Containers Workshop Week 1: Hello, World!

Just using this space quickly to type up some thoughts about Week 1 of the containers workshop we hosted in July. For a variety of reasons I’m only now getting the opportunity to work through the exercises, one week at a time, so here we go.

Week 1 covered an introduction to containers: what they are, why they’re useful, where the idea comes from, and how to get started. Jim likened digital containers, which I often reductively describe as “scalable micro-servers”, to real-life shipping containers: a way to package a specific thing or set of things (in this case, softwares) in a way that keeps them isolated and secure, that standardizes how things are organized, that keeps them flexible and easy to rearrange, and that reduces the cost of (in real life) shipping or (on the web) hosting.

Getting started meant going through the Reclaim Cloud interface, which I was already somewhat familiar with.
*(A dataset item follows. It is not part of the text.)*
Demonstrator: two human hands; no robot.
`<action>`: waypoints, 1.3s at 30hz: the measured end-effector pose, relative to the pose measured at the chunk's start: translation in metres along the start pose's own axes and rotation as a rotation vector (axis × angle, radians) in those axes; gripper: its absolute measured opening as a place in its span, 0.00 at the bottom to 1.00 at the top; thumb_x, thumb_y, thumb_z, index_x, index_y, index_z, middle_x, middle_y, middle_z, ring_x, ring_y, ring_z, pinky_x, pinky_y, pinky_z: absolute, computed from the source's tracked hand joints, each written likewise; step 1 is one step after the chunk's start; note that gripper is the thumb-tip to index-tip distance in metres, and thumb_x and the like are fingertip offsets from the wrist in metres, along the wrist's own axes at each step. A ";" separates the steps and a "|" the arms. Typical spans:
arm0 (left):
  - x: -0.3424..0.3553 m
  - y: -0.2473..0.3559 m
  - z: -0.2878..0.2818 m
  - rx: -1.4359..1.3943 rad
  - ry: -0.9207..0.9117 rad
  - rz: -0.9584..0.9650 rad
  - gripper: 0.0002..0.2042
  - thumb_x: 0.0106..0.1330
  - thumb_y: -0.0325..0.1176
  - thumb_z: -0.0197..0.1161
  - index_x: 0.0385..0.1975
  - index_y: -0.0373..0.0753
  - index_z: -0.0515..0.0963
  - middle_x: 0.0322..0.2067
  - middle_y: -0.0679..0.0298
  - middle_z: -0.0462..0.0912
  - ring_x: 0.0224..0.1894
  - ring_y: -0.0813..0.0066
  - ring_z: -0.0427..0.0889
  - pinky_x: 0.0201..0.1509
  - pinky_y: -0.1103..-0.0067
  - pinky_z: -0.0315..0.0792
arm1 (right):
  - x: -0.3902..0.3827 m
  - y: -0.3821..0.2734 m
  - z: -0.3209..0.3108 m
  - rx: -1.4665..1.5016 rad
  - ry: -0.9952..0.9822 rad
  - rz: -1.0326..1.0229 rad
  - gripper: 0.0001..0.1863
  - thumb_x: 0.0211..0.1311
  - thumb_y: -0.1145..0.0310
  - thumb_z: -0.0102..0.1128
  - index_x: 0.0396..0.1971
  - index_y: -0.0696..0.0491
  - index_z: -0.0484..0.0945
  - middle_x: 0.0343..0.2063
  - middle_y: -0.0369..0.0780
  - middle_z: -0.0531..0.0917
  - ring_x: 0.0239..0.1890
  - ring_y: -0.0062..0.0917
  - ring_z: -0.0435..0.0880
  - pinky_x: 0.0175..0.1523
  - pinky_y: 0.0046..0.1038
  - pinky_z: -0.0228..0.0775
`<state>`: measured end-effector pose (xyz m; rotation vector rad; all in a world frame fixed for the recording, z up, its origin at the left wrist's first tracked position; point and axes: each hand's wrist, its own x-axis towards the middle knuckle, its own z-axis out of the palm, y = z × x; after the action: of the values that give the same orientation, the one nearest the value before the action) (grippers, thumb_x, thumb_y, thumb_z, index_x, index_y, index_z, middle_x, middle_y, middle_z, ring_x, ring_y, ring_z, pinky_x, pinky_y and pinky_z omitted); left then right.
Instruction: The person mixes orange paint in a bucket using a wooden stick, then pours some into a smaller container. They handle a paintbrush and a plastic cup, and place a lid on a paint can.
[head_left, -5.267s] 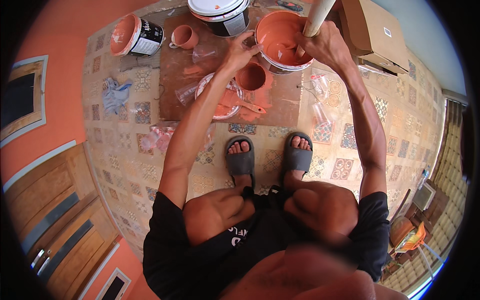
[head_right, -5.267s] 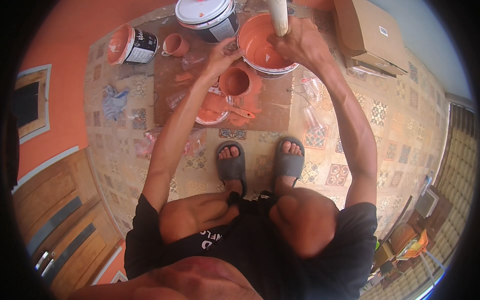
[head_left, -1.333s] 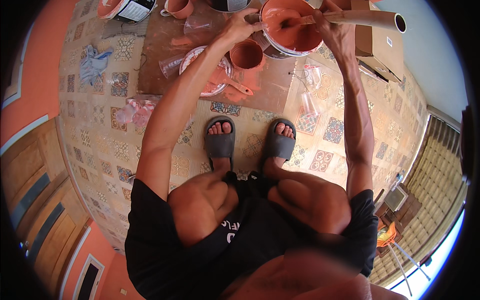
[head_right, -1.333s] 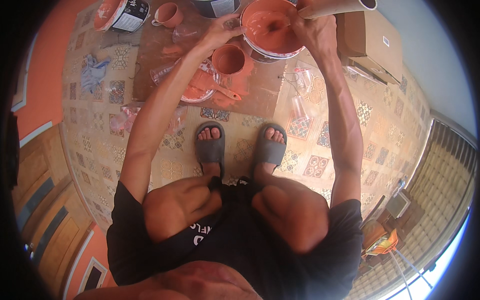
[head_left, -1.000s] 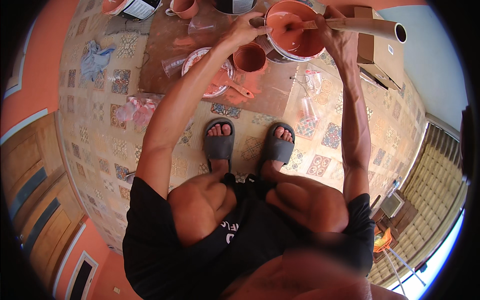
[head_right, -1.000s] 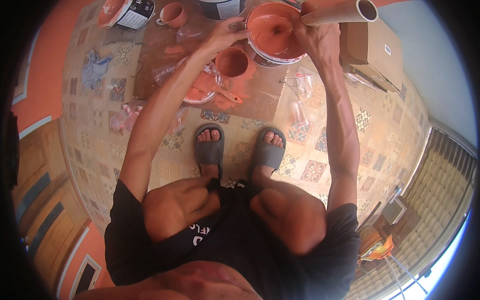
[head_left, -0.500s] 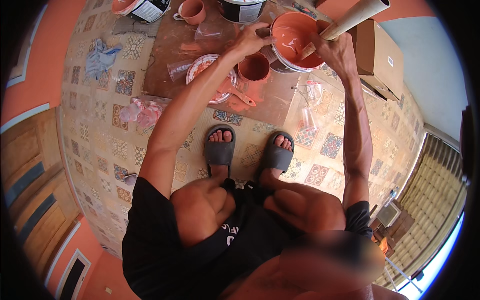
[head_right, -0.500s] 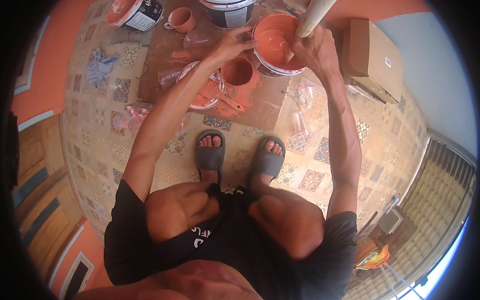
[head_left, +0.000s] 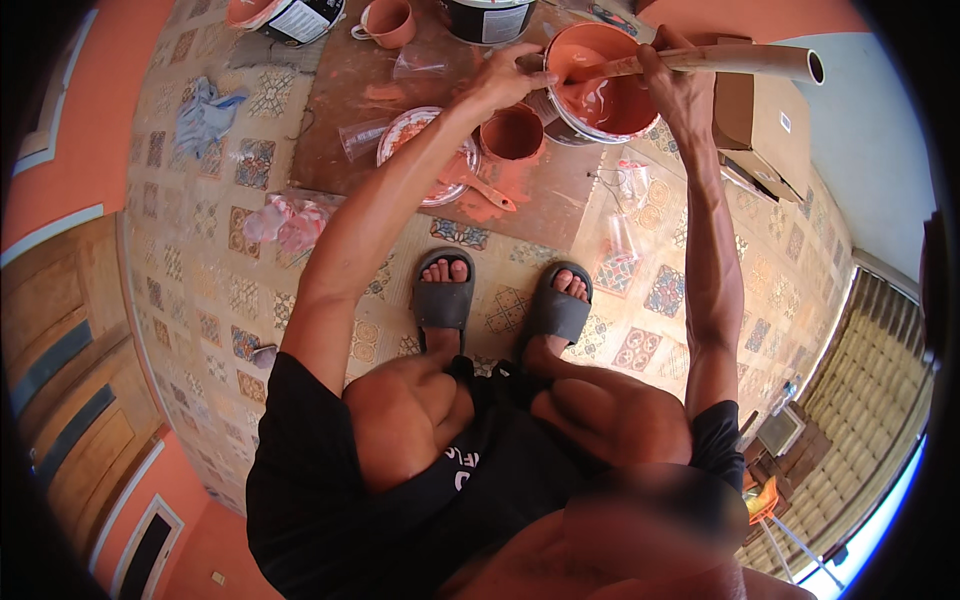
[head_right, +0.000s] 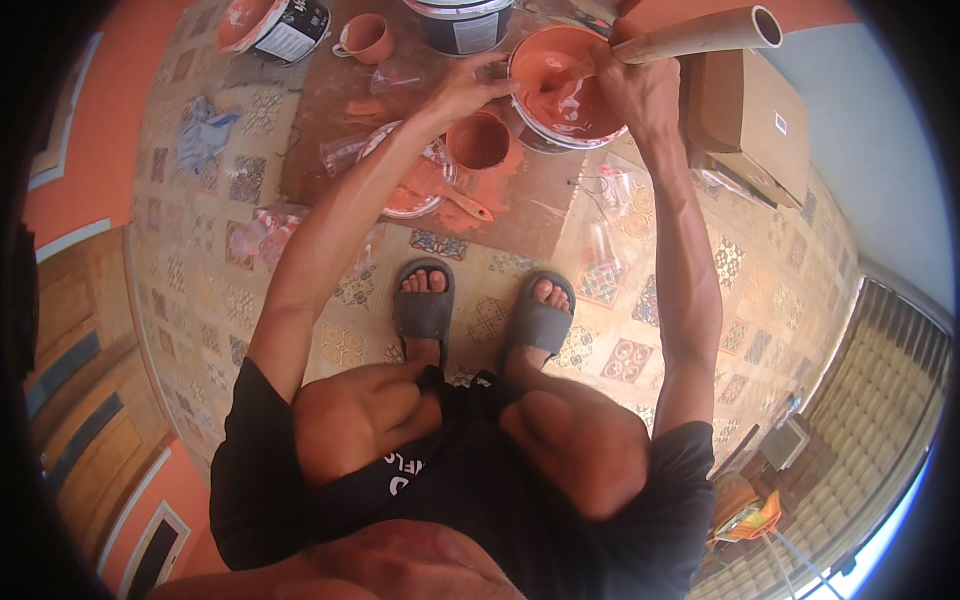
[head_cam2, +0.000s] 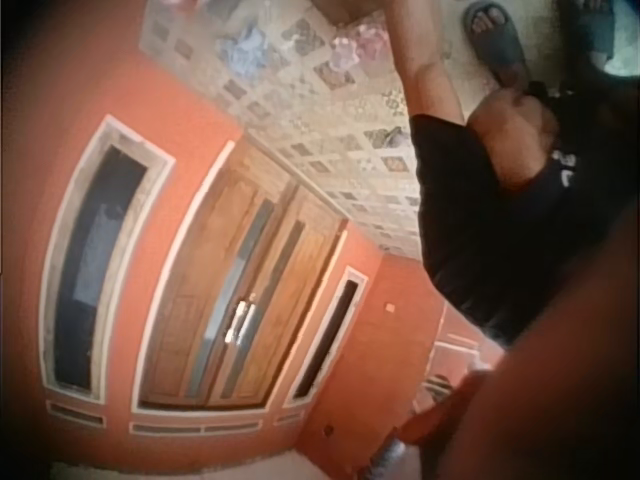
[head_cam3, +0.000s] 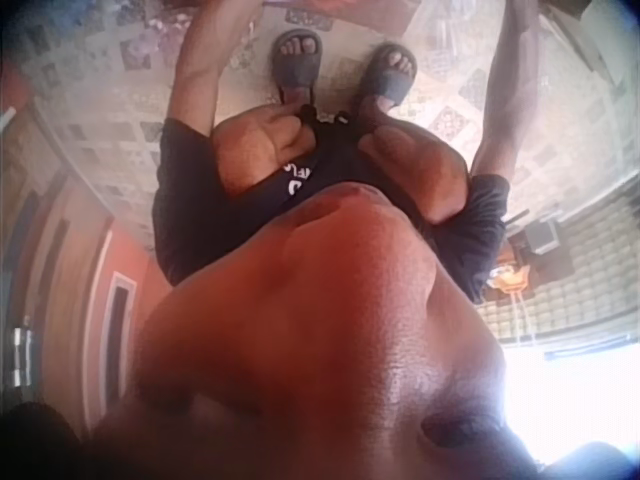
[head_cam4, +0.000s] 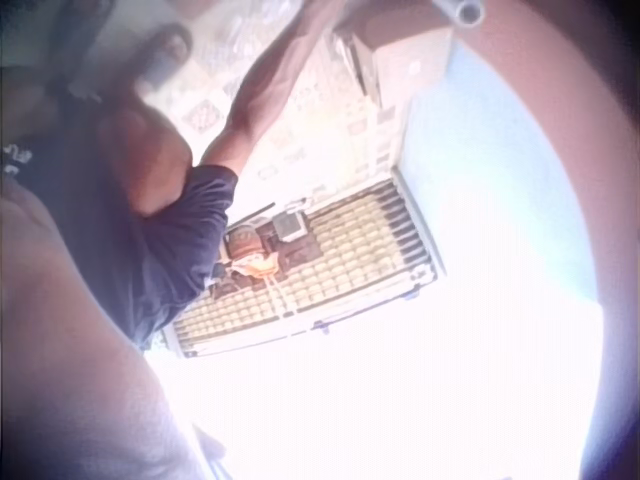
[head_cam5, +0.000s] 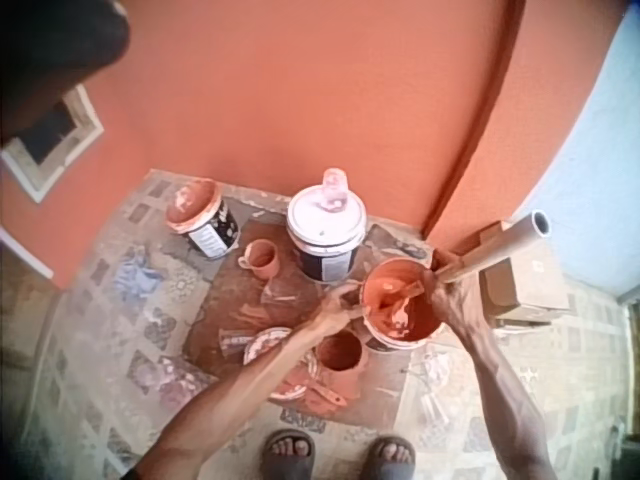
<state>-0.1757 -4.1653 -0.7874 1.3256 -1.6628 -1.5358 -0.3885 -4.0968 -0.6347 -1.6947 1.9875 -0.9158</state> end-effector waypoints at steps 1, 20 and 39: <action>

We covered how to locate the Settings area, how to set up a new container using the marketplace, where that container and its nodes (component sub-containers) live, and how to access the settings, configuration, and terminal for a given node.

The exercise for the week was to set up a Docker container using the marketplace’s installer and then use the terminal to run the command docker run hello-world. The tutorial video also showed how to poke around inside the environment topology, how to find a given container’s settings and file manager, how to create new files and folders, and several other things.

This was a good combination refresher-intro — it helped me refamiliarize myself with tools I’d already used and understand a little more about how they work and what they’re made up of. It was also useful from a terminology standpoint, as that’s often where I’ve had issues in the past — while I can conceptualize things, understanding what a person or a tutorial is referring to with a given term can be really difficult for me.

Questions and Takeaways:

  • I was still pretty unclear on what actually happened when I ran the docker run hello-world command. Something definitely ran, because the terminal printed out some introductory information, but when I navigated to the URL for my environment, I got an error that nothing was there.
  • While the container can just run the command and stop, it’s still active in the background and using resources — so what’s it using them for, if it isn’t doing anything?
  • How would I set up/program an environment to continue running indefinitely? I know it’s possible because that’s how Reclaim Cloud applications run, but I don’t know what I would need to do if I wanted to develop my own little application.
  • For that matter, how would I build custom Docker images for those little applications?
  • I need to review setting up SSH keys so that I can choose between the Reclaim Cloud terminal and my local terminal if I want.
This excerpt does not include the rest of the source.